Nanoparticles and molecular delivery system for nutraceuticals bioavailability

This contribution discusses methods for transferring exogenous materials and drugs, particularly, into biological tissues. The focus is on matrices such as micelles, vesicles, and oil-based dispersions as well as carbon nanotubes. An ensemble of physical forces takes a fundamental role in drug dispersion and includes van der Waals (vdW), steric (ST), double layer, (DL), osmotic (OS), etc. Combination of these forces is responsible for drug uptake in matrices and for their release in tissues. Uptake of exogenous either macro- or small molecules into cargo particles and their transfer to recipient cells is the result of complex processes, concomitant to drug partition among supramolecular aggregates and the bulk. Similar conclusions apply to drug release, mostly as to the kinetic features are concerned; therefore, adsorption of nutraceuticals and release within target organs are particularly relevant. These complex features can be accounted for on thermodynamic grounds and expressed as the combination of different forces.
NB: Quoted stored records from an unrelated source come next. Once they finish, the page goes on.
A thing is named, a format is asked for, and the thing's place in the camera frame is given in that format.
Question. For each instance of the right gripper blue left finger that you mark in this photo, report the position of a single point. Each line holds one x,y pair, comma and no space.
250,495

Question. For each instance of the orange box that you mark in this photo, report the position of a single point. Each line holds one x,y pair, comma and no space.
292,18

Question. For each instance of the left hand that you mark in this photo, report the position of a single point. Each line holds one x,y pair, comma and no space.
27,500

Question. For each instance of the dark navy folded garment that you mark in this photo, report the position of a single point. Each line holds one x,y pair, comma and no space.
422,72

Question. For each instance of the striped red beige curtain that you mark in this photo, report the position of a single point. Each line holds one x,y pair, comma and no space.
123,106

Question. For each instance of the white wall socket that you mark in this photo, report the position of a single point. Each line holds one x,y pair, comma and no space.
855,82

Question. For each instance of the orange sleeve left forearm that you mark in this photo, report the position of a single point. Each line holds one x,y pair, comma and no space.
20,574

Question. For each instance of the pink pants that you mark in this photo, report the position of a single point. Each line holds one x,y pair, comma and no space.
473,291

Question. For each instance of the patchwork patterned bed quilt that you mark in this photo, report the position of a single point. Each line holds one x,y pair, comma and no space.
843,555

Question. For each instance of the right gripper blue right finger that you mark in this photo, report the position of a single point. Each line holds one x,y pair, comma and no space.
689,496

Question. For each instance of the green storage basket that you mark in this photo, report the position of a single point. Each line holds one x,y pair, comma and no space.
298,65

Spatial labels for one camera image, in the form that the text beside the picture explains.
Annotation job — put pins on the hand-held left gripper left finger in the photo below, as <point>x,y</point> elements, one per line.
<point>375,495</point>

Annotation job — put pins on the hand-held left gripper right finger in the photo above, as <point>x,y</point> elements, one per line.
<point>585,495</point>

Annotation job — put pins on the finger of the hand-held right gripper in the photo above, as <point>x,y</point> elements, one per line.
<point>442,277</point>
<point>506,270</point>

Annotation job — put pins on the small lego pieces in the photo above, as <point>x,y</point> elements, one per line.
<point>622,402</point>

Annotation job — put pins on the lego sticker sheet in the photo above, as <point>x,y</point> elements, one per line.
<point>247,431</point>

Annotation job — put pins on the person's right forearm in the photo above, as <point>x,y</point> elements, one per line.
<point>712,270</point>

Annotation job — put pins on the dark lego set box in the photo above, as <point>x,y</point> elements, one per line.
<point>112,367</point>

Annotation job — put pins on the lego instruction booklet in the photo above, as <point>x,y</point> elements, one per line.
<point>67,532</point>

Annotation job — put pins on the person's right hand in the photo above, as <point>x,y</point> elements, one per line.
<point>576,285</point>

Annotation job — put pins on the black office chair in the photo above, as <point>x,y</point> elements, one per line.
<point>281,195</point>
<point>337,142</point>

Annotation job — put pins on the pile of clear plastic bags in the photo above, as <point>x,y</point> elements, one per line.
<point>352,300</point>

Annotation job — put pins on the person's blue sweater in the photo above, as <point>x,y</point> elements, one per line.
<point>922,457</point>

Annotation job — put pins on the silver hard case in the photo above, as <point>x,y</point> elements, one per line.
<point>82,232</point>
In what follows some details on the energies to be considered are outlined. These include terms controlling the fate of transfectants. We will consider first the forces responsible for the formation of such supramolecular entities on physicochemical grounds and the drug uptake; finally, we will review the actual possibility of transfecting cargo-mediated aggregates of nanoparticle/drug complexes to cells or tissues of interest and their bioactivity upon release within the cell matrix.